E la star della band, l'unico che le sopravvive, è lui, Robbie Williams. Raramente il mondo dello spettacolo ha visto una popstar catalizzatrice di così tante diverse istanze: per le giovani donne il principe perduto. Per i ragazzi il tipo giusto, che vive tra sesso droga e rock'n roll e vanta affair con Kylie Minogue e Nicole Kidman. Il pubblico più adulto si è fatto conquistare dalle sue incursioni, riuscitissime, nel swing, come il suo concerto omaggio a Frank Sinatra. Tra i suoi fan dichiarati ci sono la cancelliera Angela Merkel e il principe Carlo.

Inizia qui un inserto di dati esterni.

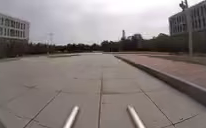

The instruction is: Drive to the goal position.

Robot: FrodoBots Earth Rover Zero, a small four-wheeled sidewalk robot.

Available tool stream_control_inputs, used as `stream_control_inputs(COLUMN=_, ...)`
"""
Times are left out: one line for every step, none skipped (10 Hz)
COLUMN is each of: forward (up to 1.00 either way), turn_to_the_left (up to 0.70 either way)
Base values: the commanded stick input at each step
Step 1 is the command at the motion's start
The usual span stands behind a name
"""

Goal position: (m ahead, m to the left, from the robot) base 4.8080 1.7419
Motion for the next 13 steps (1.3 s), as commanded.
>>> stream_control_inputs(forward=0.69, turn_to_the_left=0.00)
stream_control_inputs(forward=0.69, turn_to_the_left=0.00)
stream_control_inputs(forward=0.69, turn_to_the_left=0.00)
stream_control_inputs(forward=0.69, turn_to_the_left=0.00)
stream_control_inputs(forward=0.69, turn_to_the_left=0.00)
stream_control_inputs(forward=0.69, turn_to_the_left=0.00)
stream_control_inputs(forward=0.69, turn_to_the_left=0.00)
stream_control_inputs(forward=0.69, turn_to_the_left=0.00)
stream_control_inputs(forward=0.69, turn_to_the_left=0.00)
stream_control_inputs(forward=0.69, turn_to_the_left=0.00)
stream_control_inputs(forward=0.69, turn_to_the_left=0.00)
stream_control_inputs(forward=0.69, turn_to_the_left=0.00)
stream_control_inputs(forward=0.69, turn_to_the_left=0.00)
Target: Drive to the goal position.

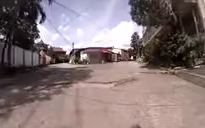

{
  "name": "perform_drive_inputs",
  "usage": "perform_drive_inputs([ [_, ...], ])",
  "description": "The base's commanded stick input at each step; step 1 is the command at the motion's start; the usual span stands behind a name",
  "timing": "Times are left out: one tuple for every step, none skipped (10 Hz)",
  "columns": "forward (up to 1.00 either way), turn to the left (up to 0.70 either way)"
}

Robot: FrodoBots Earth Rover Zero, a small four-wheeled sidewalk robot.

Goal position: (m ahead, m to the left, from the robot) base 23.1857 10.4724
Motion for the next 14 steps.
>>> perform_drive_inputs([
  [0.70,0.00],
  [0.70,0.00],
  [0.70,0.00],
  [0.70,0.00],
  [0.70,0.00],
  [0.70,0.00],
  [0.70,0.00],
  [0.70,0.00],
  [0.70,0.00],
  [0.70,0.00],
  [0.70,0.00],
  [0.70,0.00],
  [0.70,0.00],
  [0.70,0.00],
])
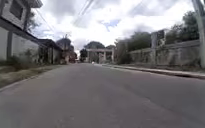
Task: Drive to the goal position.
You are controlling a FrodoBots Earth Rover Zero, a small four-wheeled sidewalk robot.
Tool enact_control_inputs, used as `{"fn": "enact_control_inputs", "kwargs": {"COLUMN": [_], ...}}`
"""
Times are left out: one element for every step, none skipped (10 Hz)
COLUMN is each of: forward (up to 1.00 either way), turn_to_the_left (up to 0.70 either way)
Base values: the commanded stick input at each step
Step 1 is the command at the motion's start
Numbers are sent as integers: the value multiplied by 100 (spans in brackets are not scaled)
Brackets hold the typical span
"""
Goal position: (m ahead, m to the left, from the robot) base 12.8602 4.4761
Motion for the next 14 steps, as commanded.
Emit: {"fn": "enact_control_inputs", "kwargs": {"forward": [100, 100, 100, 100, 100, 100, 100, 100, 100, 100, 100, 100, 100, 100], "turn_to_the_left": [-10, -10, -10, -10, -10, -6, 2, 4, 4, 4, 4, 4, 4, 4]}}
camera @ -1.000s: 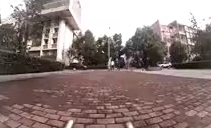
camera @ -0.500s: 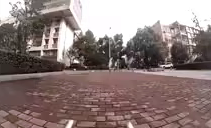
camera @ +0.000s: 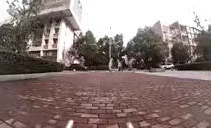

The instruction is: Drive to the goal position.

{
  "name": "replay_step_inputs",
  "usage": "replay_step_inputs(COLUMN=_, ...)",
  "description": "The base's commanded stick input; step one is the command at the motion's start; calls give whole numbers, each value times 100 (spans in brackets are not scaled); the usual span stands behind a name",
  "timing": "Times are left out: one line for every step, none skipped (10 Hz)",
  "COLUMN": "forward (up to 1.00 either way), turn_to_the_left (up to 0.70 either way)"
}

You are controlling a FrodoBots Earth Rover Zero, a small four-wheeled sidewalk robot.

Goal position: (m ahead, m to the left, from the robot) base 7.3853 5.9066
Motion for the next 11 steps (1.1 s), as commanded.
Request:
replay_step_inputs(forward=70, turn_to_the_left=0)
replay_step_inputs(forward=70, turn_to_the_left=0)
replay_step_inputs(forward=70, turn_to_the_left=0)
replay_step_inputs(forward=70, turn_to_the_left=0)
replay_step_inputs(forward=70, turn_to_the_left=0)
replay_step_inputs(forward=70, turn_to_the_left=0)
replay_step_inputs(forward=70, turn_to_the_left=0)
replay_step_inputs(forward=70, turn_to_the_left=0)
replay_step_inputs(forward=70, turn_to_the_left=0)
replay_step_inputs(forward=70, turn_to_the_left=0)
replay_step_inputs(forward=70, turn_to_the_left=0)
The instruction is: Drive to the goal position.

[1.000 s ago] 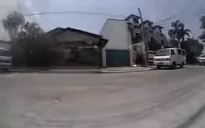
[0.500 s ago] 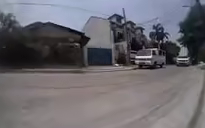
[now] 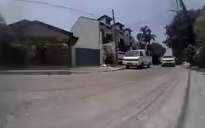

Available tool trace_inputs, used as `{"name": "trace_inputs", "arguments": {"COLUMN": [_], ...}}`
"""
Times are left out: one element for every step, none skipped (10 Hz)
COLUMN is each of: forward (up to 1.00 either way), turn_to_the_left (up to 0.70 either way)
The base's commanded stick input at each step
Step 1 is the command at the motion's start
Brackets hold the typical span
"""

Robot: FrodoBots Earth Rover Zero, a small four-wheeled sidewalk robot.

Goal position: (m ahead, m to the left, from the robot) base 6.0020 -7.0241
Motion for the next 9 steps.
{"name": "trace_inputs", "arguments": {"forward": [0.0, 0.0, 0.0, 0.0, 0.0, 0.0, 0.0, 0.0, 0.0], "turn_to_the_left": [-0.7, -0.7, -0.7, -0.7, -0.7, -0.7, -0.7, -0.7, -0.7]}}
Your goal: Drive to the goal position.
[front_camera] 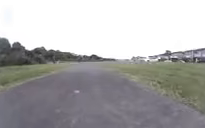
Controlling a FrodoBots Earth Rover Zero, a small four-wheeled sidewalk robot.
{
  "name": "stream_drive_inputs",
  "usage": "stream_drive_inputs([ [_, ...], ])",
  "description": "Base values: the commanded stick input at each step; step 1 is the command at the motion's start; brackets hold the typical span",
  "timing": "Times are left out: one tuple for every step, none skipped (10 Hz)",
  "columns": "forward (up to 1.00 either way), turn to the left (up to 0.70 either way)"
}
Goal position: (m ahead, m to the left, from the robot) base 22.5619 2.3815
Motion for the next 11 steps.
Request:
stream_drive_inputs([
  [0.7,0.0],
  [0.7,0.0],
  [0.7,0.0],
  [0.7,0.0],
  [0.7,0.0],
  [0.7,0.0],
  [0.7,0.0],
  [0.7,0.0],
  [0.7,0.0],
  [0.7,0.0],
  [0.7,0.0],
])
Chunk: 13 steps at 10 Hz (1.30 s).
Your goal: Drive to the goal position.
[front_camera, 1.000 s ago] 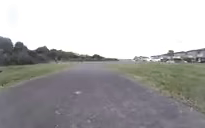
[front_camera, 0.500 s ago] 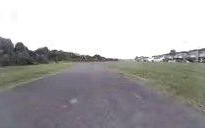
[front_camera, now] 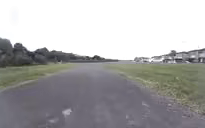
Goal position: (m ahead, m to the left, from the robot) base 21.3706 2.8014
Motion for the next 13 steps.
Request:
stream_drive_inputs([
  [0.7,0.0],
  [0.7,0.0],
  [0.7,0.0],
  [0.7,0.0],
  [0.7,0.0],
  [0.7,0.0],
  [0.7,0.0],
  [0.7,0.0],
  [0.7,0.0],
  [0.7,0.0],
  [0.7,0.0],
  [0.7,0.0],
  [0.7,0.0],
])
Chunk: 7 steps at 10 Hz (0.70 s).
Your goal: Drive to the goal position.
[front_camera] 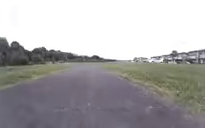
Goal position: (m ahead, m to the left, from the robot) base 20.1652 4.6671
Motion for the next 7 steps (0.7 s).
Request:
stream_drive_inputs([
  [0.7,0.0],
  [0.7,0.0],
  [0.7,0.0],
  [0.7,0.0],
  [0.7,0.0],
  [0.7,0.0],
  [0.7,0.0],
])
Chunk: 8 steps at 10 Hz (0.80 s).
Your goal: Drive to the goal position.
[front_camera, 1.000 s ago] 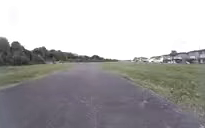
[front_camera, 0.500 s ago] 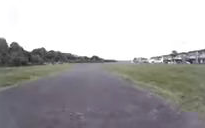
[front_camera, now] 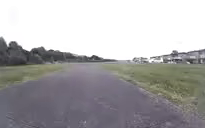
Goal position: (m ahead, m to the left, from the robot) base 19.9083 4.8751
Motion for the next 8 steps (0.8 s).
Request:
stream_drive_inputs([
  [0.7,0.0],
  [0.7,0.0],
  [0.7,0.1],
  [0.7,0.2],
  [0.7,0.29],
  [0.7,0.24],
  [0.7,0.06],
  [0.7,0.02],
])
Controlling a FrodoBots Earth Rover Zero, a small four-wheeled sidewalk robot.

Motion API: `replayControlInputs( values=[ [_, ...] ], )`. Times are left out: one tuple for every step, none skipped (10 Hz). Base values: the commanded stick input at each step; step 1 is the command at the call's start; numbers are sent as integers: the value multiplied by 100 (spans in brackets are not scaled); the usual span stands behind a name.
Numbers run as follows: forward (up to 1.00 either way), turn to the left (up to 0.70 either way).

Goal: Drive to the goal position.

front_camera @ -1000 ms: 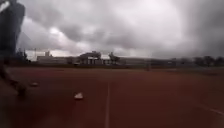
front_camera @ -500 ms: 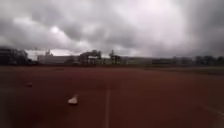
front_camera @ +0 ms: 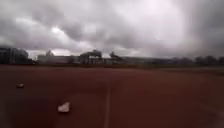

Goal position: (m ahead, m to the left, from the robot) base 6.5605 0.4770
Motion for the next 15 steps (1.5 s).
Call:
replayControlInputs(
  values=[
    [70, 0],
    [70, 0],
    [70, 0],
    [70, 0],
    [70, 0],
    [70, 0],
    [70, 0],
    [70, 0],
    [70, 0],
    [70, 0],
    [70, 0],
    [70, 0],
    [70, 0],
    [70, 0],
    [70, 0]
  ],
)
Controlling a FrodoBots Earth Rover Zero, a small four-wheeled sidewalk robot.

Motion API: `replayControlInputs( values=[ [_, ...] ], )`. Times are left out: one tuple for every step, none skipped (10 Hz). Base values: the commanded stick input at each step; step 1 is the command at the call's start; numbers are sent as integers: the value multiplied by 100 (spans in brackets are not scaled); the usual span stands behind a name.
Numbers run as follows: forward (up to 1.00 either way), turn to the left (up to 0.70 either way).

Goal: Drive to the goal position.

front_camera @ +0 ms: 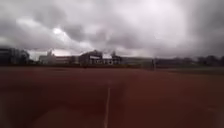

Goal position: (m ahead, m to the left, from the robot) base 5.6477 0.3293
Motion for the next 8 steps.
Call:
replayControlInputs(
  values=[
    [70, 0],
    [70, 0],
    [70, 0],
    [70, 0],
    [70, 0],
    [70, 0],
    [70, 0],
    [70, 0]
  ],
)
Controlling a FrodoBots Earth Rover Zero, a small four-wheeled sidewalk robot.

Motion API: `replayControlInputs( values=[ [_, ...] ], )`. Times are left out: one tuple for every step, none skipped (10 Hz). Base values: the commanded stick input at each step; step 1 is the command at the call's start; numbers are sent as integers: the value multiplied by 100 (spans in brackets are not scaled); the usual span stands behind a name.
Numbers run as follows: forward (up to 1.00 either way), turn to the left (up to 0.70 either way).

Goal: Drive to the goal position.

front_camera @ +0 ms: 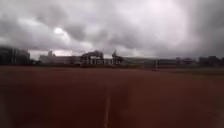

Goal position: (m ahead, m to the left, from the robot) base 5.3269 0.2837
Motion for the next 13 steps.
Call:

Ma lui mantiene una ironica distanza dal ruolo di superstar. "Se il mondo fosse un posto giusto ora dovrei stare stravaccato, ubriaco, in qualche angolo di Stoke-on-Trent", dichiara tra il serio e il faceto. In fondo, c'è andato vicino. La sua infelicità è cresciuta di pari passo con il successo: "Mi ero convinto - e ancora non so se avevo ragione o meno - che nessuno mi prendesse sul serio come artista. Credevo di impazzire. Mi guardavo nello specchio del backstage, un minuto prima di saltare sul palco, e vedevo una marionetta che balla e canta al comando delle case discografiche", è il ricordo amaro dell'avvio del periodo più buio, quello di una depressione lungamente sottovalutata e per questo devastante.

Il '95 è l'anno della fine di un sogno e dell'inizio di una lotta per la sopravvivenza. Robbie Williams manda all'aria la band: "Mi sentivo come un bambino abbandonato senza motivo; senza amore". È facile riempire la mancanza d'amore con alcol e cocaina, e Robbie lo fa fino quasi ad uccidersi. La sua vita è risucchiata per due anni in un buco nero di eccessi. Poi, improvvisa, la rinascita: "È sconvolgente quanto l'istinto di sopravvivenza sia più forte, e indipendente, dalla tua volontà". Robbie si riprend e si rifà strada come un pugile alla fine di un round quasi perduto. Nel '97, con l'album "Life thru a Lens" si ritrova in piedi, sommerso da critiche positive, e dal fragoroso successo commerciale di brani come "Angel", rimasto per 50 settimane nelle classifiche europee. Da allora sono passati dieci album da solista. Un successo costante, che non lo ha salvato da qualche ricaduta tra i suoi demoni. E adesso arriva "Progress", con canzoni che lasciano entrare brezze e ricordi che vengono da lontano. La casetta di famiglia di mattoni rossi sulla Greenbank Road, a Stoke-on-Trent; il pub delle prime sbronze; il primo appuntamento romantico nel parco davanti casa; il matrimonio dei genitori finito in pezzi. "Credo che mio padre volesse diventare una popstar. Per questo da bambino mi travestivo e cercavo di indossare maschere che, credevo, lui non avrebbe avuto il coraggio di vestire. Da allora non ho smesso di indossare maschere: prima il clown, poi il macho, il bravo ragazzo, il "junkie" in crisi di astinenza. Spesso però non era una maschera, ma la realtà". E oggi chi è Robbie Williams? "Non sono ancora sicuro di saperlo. Ma di una cosa sono certo: sono un intrattenitore eccezionale". Gli ultimi vent'anni sono lì a confermarlo.